From all the Debates in Congress upon the subject of a discrimination, I presume the vote will be that there shall be none, but that some one or other of the plans proposed by the Secretary of the Treasury will be adopted it is thought that tomorrow will be the desisive day with respect to the question, as the vote will be calld for.3 on this occasion I am going for the first Time to the House with mrs dalton4 mrs Jay & Mrs Cushing to hear the debate. if you read the 18papers you will find Some very judicious debates.5 mr Smith of S C who married a daughter of mr Izard, is one of the first from that state, & I might add from the Southern states.6 mr Ames from our state & mr Sedwick and mr Gerry are all right upon this Question & make a conspicuous figure in the debates.7 I hope some method will be adopted Speedily for the relief of those who have so long been the sufferers by the instability of Government. the next question I presume that will occupy Congress will be the Assumpition of the state debts and here I apprehend warm work, and much opposition, but I firmly believe it will terminate for the General Good.

What a disgrace upon the Legislature of our state that they should permit Such a Madman as Gardner to occupy their time, to vilify Characters to propogate grose falshoods to the world under their Sanction.
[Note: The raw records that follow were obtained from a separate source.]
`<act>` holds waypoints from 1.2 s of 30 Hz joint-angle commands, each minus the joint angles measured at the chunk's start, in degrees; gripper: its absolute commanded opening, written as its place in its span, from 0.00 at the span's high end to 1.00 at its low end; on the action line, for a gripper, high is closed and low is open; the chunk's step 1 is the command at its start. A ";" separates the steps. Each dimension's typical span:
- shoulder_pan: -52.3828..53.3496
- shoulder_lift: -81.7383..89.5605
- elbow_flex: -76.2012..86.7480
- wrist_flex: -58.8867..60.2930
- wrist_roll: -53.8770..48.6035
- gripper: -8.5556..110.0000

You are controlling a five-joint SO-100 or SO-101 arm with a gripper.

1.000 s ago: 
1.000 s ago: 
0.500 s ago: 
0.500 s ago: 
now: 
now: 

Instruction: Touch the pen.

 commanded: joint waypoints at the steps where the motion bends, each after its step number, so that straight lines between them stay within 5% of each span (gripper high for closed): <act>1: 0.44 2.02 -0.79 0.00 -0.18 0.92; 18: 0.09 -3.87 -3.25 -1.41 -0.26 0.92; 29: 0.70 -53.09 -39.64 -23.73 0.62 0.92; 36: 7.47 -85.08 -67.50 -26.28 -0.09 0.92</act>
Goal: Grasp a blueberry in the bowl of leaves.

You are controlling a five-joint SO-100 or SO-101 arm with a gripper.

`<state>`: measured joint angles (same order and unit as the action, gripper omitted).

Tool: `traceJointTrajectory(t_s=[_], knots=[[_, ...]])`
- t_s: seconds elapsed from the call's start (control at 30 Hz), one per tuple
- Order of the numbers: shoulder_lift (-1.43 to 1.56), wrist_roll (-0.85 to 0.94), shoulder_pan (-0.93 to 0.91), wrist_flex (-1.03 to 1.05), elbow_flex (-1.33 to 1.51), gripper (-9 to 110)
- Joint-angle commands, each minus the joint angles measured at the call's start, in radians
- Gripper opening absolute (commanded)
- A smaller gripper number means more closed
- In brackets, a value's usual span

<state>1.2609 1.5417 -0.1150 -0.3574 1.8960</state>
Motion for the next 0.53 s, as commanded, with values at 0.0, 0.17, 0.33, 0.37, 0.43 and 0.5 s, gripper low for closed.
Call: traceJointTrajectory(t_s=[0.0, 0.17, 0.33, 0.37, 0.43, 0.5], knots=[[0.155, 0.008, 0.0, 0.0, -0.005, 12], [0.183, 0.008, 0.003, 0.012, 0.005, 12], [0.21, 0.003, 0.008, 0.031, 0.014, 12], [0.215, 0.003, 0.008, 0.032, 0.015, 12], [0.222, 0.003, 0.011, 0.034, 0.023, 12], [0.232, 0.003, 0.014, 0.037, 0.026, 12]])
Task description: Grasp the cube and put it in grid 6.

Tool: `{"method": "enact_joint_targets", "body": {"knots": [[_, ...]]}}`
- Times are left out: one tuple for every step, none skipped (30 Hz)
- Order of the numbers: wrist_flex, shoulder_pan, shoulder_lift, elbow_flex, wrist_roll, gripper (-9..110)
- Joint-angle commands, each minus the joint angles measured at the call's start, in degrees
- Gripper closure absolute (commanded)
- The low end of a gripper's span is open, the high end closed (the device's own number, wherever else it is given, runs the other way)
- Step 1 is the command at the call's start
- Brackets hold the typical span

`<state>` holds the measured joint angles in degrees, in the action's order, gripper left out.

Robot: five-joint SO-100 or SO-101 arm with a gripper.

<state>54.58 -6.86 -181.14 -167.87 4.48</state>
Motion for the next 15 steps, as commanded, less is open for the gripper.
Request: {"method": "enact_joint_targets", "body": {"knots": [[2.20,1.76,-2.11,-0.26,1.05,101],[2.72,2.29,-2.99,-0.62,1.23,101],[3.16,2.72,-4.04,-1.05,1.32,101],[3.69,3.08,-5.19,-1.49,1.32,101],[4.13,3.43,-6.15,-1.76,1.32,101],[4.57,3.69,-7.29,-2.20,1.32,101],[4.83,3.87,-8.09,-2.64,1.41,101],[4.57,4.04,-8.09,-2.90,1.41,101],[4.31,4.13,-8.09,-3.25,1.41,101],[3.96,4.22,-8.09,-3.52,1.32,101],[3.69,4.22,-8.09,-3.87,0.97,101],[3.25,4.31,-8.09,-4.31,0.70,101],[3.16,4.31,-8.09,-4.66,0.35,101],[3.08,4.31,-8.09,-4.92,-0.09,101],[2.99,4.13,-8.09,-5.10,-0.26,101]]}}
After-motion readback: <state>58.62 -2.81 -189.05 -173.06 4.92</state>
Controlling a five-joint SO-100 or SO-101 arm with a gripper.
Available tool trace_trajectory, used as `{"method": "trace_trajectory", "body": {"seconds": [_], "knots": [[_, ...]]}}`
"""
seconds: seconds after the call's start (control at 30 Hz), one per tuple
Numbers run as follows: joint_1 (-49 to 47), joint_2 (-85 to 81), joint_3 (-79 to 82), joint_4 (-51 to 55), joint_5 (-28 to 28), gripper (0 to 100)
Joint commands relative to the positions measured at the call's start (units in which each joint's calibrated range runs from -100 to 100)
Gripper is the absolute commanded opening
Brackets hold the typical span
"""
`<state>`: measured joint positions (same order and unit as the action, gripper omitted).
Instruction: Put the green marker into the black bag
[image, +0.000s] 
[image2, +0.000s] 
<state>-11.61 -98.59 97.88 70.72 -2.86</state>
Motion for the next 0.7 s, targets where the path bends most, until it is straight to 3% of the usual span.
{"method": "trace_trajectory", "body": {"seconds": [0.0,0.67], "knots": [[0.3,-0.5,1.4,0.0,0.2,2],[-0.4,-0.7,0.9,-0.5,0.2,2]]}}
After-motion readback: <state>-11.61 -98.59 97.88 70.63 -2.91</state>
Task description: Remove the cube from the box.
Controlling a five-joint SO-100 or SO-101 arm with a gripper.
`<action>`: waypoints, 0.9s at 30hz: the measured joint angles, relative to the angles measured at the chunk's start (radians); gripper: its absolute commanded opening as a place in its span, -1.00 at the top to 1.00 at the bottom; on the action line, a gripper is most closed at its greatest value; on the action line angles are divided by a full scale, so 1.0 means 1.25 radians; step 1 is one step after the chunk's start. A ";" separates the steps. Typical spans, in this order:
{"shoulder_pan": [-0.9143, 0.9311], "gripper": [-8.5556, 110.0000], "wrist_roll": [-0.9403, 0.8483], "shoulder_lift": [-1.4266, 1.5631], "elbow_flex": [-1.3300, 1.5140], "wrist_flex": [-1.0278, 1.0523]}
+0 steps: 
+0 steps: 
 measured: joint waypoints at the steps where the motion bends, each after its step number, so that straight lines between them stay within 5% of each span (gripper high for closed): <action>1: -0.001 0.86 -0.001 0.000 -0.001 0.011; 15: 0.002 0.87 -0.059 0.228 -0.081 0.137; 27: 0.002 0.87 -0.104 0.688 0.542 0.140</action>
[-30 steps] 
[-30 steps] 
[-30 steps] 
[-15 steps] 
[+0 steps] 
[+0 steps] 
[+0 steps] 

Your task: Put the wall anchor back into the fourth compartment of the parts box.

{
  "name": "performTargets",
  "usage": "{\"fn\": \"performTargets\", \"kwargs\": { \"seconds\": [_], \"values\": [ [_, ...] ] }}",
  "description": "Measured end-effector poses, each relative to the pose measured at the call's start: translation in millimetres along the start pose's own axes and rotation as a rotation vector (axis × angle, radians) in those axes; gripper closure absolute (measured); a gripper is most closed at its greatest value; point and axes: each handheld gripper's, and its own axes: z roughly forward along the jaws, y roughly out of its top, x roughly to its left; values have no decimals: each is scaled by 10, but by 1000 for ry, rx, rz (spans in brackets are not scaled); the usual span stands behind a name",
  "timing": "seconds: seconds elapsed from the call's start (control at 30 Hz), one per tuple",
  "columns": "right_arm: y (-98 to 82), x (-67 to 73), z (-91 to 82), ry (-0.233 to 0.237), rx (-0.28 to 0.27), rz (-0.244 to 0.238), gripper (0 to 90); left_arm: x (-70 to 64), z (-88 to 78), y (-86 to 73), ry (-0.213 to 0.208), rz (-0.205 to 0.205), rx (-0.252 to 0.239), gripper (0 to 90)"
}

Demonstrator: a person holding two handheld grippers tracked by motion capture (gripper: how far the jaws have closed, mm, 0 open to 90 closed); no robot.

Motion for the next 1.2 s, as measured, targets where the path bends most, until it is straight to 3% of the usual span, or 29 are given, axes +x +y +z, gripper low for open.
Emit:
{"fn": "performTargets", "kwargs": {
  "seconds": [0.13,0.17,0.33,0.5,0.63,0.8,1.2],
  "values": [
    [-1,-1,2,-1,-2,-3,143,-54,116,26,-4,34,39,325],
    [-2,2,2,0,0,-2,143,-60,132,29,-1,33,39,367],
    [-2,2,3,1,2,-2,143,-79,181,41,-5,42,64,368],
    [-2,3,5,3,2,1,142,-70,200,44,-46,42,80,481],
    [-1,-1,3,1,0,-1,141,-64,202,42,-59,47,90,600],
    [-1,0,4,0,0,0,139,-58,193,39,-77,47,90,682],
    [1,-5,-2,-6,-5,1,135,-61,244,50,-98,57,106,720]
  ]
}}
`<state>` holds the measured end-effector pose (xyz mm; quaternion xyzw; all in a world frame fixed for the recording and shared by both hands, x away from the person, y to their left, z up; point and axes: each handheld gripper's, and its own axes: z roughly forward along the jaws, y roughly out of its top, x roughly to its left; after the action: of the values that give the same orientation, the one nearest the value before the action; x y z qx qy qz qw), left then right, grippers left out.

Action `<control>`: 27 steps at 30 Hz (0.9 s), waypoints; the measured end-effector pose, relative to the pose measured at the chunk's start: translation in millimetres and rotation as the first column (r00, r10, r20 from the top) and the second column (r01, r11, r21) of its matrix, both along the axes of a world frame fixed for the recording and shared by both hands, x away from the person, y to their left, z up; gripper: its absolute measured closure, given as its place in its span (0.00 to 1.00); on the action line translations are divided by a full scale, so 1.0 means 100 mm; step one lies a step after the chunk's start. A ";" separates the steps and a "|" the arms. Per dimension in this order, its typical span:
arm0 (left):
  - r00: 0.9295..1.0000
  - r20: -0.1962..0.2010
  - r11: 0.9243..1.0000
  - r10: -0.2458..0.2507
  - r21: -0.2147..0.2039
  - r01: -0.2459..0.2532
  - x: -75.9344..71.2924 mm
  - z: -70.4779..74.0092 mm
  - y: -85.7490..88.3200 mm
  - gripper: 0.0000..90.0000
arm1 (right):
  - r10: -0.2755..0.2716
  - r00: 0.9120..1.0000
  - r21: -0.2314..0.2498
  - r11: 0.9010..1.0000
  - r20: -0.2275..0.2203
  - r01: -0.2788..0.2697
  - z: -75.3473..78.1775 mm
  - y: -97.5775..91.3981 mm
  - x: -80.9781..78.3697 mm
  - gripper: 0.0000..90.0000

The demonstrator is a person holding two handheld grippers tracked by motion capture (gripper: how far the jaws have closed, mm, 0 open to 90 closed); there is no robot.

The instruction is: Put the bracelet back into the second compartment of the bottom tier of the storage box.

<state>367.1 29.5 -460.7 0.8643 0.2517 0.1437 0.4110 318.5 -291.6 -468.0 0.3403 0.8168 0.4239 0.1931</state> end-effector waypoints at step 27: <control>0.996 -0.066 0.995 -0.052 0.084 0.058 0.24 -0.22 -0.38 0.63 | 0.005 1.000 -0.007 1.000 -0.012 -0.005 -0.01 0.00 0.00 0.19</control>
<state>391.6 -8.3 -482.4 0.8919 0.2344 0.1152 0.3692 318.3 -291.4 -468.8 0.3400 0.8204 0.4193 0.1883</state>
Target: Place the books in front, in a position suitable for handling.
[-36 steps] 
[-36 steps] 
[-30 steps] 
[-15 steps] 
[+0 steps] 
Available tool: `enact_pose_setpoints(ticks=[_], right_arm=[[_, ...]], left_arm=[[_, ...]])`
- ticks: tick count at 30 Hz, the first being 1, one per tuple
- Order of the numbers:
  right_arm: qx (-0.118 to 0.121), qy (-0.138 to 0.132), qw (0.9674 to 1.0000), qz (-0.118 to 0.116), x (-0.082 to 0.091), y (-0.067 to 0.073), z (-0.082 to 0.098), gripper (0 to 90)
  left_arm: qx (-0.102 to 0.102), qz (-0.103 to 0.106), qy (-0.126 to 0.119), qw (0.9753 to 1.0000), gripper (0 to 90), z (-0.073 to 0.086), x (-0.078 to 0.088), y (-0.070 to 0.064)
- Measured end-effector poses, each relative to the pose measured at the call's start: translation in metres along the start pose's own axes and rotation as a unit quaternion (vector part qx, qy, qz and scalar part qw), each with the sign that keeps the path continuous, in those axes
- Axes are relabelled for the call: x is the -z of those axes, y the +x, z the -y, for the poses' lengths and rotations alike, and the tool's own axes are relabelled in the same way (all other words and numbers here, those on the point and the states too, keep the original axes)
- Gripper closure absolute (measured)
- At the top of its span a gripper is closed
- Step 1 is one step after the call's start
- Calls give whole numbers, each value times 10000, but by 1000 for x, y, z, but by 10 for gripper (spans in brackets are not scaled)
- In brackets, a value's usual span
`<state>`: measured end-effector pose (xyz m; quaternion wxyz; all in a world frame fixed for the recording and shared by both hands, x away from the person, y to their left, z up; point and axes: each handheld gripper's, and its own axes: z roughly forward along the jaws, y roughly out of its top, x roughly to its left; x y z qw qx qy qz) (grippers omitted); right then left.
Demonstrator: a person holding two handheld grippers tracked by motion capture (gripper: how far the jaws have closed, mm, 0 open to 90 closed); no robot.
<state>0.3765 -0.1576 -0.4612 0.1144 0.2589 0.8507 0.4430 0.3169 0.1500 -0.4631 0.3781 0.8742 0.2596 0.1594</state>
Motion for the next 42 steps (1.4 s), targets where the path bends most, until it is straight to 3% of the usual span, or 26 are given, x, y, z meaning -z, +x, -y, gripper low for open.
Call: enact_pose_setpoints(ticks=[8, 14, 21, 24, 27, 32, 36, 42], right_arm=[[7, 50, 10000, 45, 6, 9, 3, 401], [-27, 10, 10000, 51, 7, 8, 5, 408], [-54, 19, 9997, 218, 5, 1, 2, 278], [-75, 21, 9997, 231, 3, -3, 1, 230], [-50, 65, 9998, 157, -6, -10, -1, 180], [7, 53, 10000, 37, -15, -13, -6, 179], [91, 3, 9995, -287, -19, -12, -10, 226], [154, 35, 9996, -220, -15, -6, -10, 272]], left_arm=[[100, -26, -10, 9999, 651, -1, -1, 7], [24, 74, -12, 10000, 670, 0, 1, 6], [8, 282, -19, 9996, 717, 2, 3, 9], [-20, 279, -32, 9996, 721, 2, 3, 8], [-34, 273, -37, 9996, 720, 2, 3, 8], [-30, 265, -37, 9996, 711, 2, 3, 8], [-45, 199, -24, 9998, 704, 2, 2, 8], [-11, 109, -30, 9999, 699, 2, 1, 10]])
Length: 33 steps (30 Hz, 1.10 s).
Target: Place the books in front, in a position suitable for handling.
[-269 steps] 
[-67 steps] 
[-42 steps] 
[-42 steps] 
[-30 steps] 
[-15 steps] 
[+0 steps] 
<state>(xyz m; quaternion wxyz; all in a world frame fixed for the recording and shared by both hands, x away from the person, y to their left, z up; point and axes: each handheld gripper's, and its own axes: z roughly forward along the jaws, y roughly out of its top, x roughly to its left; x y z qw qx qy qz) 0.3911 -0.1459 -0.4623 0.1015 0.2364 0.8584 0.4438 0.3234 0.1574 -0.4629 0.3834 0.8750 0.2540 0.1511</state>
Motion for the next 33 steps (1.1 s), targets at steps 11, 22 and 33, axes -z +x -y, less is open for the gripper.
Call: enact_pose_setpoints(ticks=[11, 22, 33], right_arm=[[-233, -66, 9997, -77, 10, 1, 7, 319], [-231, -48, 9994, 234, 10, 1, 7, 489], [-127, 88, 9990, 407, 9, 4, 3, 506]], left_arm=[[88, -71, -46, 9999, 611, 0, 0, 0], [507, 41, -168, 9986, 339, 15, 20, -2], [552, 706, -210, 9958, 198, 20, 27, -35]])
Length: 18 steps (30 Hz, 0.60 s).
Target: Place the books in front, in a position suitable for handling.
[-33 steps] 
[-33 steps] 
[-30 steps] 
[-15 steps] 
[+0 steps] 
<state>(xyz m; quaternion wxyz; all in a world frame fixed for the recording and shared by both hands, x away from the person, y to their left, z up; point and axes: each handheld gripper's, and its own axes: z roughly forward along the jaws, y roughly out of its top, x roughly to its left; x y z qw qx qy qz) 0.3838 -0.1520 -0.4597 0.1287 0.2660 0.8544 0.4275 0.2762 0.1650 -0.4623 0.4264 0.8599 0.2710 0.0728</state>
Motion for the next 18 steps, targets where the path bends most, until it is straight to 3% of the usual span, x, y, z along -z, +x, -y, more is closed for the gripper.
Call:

I should feel more trust for them if I did not foresee that good would come out of it in time. if the Bar possess that Honour which I presume they Have, they will combine to defeat Gardner and his Abetters and establish such Rules & Regulations as will tend to restore their profession to the same Reputation which they held before the Revolution. you and I feel peculiarly interested in this matter as we have children rising into Life educated to the Law, without a competant knowledge of which no Man is fit for a Legislator or a statesman. let us look into our National Legislature, Scarcly a man there makes any figure in debate, who has not been Bred to the Law

pray give my Love to my worthy Brother Cranch & tell him that I sympathize with him in his affliction Remember me affectionatly to my Neices & Nephew and believe / that your happiness is very near the Heart / of your ever affectionat

A Adams

RC (MWA:Abigail Adams Letters); addressed by CA: “Mrs Mary Cranch / Braintree.”

1.

The letter from TBA has not been found.

2.

Gen. Joseph Palmer suffered a financial reversal after the Revolution that culminated in the loss of the family's Germantown estate. Palmer invested his few remaining assets building saltworks on the Boston Neck but died in 1788 before they were fully operational, leaving the family destitute. Mary Cranch Palmer and her two daughters had moved into the Old House in the Adamses’ absence the previous fall ( Grandmother Tyler's Book , p. 83–95; vol. 8:385).

3.

Part of the ongoing debate in the House of Representatives regarding Alexander Hamilton's report on the public credit, James Madison's discrimination amendment would have made a distinction, when debt certificates were repaid, between the original holders of government securities and the people who subsequently purchased them at a depreciated cost, dividing compensation between the two. The proposal was soundly rejected on 22 Feb. 1790 ( First Fed. Cong. , 12:283, 473).

4.

Ruth Hooper Dalton (1739–1826), daughter of Robert and Ruth Hooper of Marblehead, was the wife of Massachusetts 19senator Tristram Dalton (Vital Records of Marblehead, Salem, 1903, p. 275; Salem Gazette, 17 Jan. 1826; Sibley's Harvard Graduates , 13:569).

5.

Coverage of debates in the House of Representatives on Madison's motion appeared in the New York Daily Gazette, 16–20 Feb., and New York Gazette of the United States, 17, 20 Feb. ( First Fed. Cong. , 12:322–345, 355–369).

6.

William Loughton Smith (ca. 1758–1812), married to Charlotte Izard (d. 1792), was a South Carolina lawyer and staunch Federalist who served in the U.S. House of Representatives from 1789 until 1797, when he became minister to Portugal ( DAB ).

7.

Congressmen Fisher Ames, Elbridge Gerry, and Theodore Sedgwick all spoke at length in opposition to Madison's plan. Sedgwick argued, “What merit would the government possess, if it stripped one class of citizens who had acquired by the known and established rules of law, property, of that property, under the specious pretence of doing justice to another class of citizens” ( First Fed. Cong. , 12:335–345, 451–459).